**About this task:**
Among the records below, find the lines that contain "mask" and copy each of them.

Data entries
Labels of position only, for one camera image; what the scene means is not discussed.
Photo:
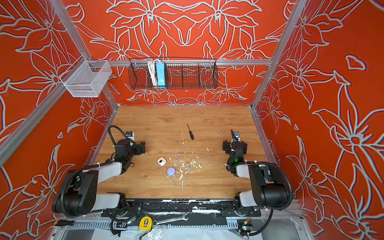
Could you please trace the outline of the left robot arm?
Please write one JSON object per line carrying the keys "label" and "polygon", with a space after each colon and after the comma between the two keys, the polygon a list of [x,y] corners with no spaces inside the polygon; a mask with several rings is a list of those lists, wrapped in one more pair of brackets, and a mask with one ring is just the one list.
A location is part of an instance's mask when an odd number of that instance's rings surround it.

**Exercise output:**
Please write one JSON object per line carrying the keys "label" and "polygon", with a space after each colon and after the comma between the two keys, the polygon a list of [x,y] corners with no spaces inside the polygon; a mask with several rings is a list of those lists, wrapped in one more pair of brackets, and a mask with one ring is just the one list.
A location is part of an instance's mask when an odd number of that instance's rings surround it.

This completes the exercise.